Pretrained backbones with fine-tuning have been widely adopted in 2D vision and natural language
processing tasks and demonstrated significant advantages to task-specific networks. In this paper, we
present a pretrained 3D backbone, named Swin3D, which first outperforms all state-of-the-art methods in
downstream 3D indoor scene understanding tasks. Our backbone network is based on a 3D Swin transformer and
carefully designed to efficiently conduct self-attention on sparse voxels with linear memory complexity
and capture the irregularity of point signals via generalized contextual relative positional embedding.

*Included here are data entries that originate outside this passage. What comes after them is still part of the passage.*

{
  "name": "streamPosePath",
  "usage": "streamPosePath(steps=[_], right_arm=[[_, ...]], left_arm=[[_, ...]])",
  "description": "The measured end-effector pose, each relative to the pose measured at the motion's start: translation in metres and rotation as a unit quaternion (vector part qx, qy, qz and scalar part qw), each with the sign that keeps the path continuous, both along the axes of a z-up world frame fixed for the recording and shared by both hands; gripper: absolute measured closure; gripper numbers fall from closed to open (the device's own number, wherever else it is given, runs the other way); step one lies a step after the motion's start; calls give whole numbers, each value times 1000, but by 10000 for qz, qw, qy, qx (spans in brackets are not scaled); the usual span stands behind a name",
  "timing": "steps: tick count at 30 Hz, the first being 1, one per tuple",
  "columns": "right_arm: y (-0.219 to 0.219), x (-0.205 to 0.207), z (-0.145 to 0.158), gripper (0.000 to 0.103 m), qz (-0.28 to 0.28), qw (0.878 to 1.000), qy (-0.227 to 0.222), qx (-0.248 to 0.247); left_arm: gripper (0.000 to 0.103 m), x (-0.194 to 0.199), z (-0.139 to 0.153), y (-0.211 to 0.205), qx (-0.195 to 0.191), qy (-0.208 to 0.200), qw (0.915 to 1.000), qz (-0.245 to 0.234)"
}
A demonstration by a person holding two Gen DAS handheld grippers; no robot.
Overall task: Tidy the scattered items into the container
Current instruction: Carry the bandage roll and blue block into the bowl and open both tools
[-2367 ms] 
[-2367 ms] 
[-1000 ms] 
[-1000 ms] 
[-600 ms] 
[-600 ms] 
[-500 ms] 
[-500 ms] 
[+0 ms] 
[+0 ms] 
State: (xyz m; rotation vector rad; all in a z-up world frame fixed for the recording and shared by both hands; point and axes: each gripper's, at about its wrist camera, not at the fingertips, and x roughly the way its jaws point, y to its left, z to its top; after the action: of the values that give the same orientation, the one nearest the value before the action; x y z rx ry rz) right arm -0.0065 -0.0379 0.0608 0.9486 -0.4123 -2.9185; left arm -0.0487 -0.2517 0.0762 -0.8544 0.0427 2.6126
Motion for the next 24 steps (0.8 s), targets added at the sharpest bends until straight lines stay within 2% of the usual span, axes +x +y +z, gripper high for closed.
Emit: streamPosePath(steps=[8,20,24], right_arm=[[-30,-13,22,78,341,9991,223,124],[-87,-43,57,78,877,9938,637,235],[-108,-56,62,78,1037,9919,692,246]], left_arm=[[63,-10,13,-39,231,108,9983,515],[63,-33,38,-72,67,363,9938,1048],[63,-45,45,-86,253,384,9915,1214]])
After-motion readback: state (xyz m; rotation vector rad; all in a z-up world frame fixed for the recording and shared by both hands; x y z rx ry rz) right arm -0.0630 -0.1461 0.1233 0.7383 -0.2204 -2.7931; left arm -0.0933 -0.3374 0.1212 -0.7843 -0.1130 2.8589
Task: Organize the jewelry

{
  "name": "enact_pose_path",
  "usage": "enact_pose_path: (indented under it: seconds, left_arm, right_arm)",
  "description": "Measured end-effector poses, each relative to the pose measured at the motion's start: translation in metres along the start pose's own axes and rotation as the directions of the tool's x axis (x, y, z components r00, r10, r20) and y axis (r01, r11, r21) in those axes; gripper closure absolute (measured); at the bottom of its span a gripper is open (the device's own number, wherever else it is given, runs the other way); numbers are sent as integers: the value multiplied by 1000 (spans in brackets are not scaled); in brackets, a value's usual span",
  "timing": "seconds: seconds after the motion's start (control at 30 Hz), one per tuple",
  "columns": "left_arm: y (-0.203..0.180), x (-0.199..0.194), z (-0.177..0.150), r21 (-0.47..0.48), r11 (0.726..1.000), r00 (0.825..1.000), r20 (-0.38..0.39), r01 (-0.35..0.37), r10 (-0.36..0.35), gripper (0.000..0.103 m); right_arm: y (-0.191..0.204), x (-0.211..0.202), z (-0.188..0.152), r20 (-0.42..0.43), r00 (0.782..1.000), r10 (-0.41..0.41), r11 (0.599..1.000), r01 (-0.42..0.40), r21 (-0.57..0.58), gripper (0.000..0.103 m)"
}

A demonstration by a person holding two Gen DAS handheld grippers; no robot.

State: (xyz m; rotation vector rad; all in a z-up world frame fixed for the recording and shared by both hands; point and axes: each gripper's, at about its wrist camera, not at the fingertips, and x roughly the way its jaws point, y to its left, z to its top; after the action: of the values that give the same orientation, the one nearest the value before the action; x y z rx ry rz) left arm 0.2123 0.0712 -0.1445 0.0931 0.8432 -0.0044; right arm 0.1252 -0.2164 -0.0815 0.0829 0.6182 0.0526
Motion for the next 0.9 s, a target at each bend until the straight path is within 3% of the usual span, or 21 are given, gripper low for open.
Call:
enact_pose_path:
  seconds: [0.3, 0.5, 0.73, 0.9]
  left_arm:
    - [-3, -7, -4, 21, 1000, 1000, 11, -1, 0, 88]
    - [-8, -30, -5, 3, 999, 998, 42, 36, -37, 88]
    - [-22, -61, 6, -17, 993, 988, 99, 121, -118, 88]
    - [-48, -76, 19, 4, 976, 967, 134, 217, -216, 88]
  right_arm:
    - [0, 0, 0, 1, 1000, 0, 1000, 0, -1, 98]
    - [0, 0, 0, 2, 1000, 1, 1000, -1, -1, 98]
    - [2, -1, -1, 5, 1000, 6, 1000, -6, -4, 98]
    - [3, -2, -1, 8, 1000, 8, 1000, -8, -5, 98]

Based on this backbone design, we pretrained a large Swin3D model on a synthetic Structured3D dataset that
is 10 times larger than the ScanNet dataset and fine-tuned the pretrained model in various downstream
real-world indoor scene understanding tasks. The results demonstrate that our model pretrained on the
synthetic dataset not only exhibits good generality in both downstream segmentation and detection on real
3D point datasets, but also surpasses the state-of-the-art methods on downstream tasks after fine-tuning
with +2.3 mIoU and +2.2 mIoU on S3DIS Area5 and 6-fold semantic segmentation, +2.1 mIoU on ScanNet
segmentation (val), +1.9 mAP@0.5 on ScanNet detection, +8.1 mAP@0.5 on S3DIS detection. Our method
demonstrates the great potential of pretrained 3D backbones with fine-tuning for 3D understanding tasks.